▸ **Aim of the task**:
Quote the whole listing word for word, please.

◆ ◆ ◆ ◆ ◆ ◆ ◆

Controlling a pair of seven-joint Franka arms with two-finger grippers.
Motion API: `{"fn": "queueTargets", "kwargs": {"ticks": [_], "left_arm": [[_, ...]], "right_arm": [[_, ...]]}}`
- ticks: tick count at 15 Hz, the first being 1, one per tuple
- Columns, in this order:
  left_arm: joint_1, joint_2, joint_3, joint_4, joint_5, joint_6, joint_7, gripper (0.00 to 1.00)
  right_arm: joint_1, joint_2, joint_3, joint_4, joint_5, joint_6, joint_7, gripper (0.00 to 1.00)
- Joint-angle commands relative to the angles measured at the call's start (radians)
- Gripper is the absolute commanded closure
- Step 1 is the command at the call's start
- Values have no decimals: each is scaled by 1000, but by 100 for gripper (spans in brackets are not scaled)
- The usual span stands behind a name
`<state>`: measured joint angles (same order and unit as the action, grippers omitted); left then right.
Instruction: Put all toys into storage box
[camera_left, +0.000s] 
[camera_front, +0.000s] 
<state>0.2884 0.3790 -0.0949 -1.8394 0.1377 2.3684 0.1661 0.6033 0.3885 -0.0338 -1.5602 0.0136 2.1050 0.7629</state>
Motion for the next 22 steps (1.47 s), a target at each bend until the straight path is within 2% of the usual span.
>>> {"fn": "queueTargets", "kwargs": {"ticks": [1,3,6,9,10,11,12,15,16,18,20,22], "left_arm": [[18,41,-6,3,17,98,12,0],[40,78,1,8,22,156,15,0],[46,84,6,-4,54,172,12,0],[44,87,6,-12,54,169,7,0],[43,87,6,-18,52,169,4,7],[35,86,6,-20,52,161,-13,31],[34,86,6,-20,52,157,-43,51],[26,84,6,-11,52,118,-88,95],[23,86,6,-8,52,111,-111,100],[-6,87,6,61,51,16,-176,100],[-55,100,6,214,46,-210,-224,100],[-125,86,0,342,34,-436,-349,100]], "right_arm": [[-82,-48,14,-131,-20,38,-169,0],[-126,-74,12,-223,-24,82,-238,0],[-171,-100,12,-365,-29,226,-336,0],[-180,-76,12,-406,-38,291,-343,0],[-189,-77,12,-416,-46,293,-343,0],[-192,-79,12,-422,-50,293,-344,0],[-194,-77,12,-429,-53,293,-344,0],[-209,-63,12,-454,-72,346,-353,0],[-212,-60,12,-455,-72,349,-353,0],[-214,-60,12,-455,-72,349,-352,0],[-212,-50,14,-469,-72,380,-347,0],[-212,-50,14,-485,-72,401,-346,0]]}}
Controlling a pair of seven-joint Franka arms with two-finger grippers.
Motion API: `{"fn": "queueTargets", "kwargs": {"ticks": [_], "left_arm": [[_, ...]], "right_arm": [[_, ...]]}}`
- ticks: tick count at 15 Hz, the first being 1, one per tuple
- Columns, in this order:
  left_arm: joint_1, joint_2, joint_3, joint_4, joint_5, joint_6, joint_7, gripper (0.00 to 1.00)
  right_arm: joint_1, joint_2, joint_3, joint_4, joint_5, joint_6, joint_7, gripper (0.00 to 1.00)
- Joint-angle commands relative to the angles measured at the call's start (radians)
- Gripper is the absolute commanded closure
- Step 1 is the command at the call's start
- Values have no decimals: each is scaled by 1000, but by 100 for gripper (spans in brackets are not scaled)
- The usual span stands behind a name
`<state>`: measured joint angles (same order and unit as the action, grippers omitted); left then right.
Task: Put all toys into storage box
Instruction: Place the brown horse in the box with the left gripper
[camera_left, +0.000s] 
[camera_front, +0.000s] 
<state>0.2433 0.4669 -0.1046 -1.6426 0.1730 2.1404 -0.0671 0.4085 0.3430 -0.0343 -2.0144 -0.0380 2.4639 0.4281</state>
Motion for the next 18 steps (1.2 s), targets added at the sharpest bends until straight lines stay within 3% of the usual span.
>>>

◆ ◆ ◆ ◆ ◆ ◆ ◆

▸ **Result below**:
Controlling a pair of seven-joint Franka arms with two-finger grippers.
Motion API: `{"fn": "queueTargets", "kwargs": {"ticks": [_], "left_arm": [[_, ...]], "right_arm": [[_, ...]]}}`
- ticks: tick count at 15 Hz, the first being 1, one per tuple
- Columns, in this order:
  left_arm: joint_1, joint_2, joint_3, joint_4, joint_5, joint_6, joint_7, gripper (0.00 to 1.00)
  right_arm: joint_1, joint_2, joint_3, joint_4, joint_5, joint_6, joint_7, gripper (0.00 to 1.00)
- Joint-angle commands relative to the angles measured at the call's start (radians)
- Gripper is the absolute commanded closure
- Step 1 is the command at the call's start
- Values have no decimals: each is scaled by 1000, but by 100 for gripper (spans in brackets are not scaled)
- The usual span stands behind a name
`<state>`: measured joint angles (same order and unit as the action, grippers omitted); left then right.
Instruction: Put all toys into storage box
[camera_left, +0.000s] 
[camera_front, +0.000s] 
<state>0.2884 0.3790 -0.0949 -1.8394 0.1377 2.3684 0.1661 0.6033 0.3885 -0.0338 -1.5602 0.0136 2.1050 0.7629</state>
Motion for the next 22 steps (1.47 s), a target at each bend until the straight path is within 2% of the usual span.
>>> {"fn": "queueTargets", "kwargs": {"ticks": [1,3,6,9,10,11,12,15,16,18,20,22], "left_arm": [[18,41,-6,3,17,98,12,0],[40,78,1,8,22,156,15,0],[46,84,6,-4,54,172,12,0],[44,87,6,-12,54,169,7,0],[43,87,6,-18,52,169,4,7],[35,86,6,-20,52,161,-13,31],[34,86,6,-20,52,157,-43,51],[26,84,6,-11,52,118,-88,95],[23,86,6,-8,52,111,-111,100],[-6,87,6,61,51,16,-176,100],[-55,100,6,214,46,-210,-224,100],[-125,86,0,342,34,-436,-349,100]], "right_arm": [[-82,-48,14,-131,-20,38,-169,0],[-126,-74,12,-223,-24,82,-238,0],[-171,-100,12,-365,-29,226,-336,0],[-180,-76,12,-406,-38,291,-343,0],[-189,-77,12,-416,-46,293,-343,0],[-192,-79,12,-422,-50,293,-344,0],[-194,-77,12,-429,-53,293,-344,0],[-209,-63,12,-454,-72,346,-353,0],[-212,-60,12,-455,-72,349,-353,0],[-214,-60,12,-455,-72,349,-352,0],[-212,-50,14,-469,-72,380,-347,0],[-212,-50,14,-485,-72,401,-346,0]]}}
Controlling a pair of seven-joint Franka arms with two-finger grippers.
Motion API: `{"fn": "queueTargets", "kwargs": {"ticks": [_], "left_arm": [[_, ...]], "right_arm": [[_, ...]]}}`
- ticks: tick count at 15 Hz, the first being 1, one per tuple
- Columns, in this order:
  left_arm: joint_1, joint_2, joint_3, joint_4, joint_5, joint_6, joint_7, gripper (0.00 to 1.00)
  right_arm: joint_1, joint_2, joint_3, joint_4, joint_5, joint_6, joint_7, gripper (0.00 to 1.00)
- Joint-angle commands relative to the angles measured at the call's start (radians)
- Gripper is the absolute commanded closure
- Step 1 is the command at the call's start
- Values have no decimals: each is scaled by 1000, but by 100 for gripper (spans in brackets are not scaled)
- The usual span stands behind a name
`<state>`: measured joint angles (same order and unit as the action, grippers omitted); left then right.
Task: Put all toys into storage box
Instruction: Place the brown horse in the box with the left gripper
[camera_left, +0.000s] 
[camera_front, +0.000s] 
<state>0.2433 0.4669 -0.1046 -1.6426 0.1730 2.1404 -0.0671 0.4085 0.3430 -0.0343 -2.0144 -0.0380 2.4639 0.4281</state>
Motion for the next 18 steps (1.2 s), targets added at the sharpest bends until straight lines stay within 3% of the usual span.
>>>

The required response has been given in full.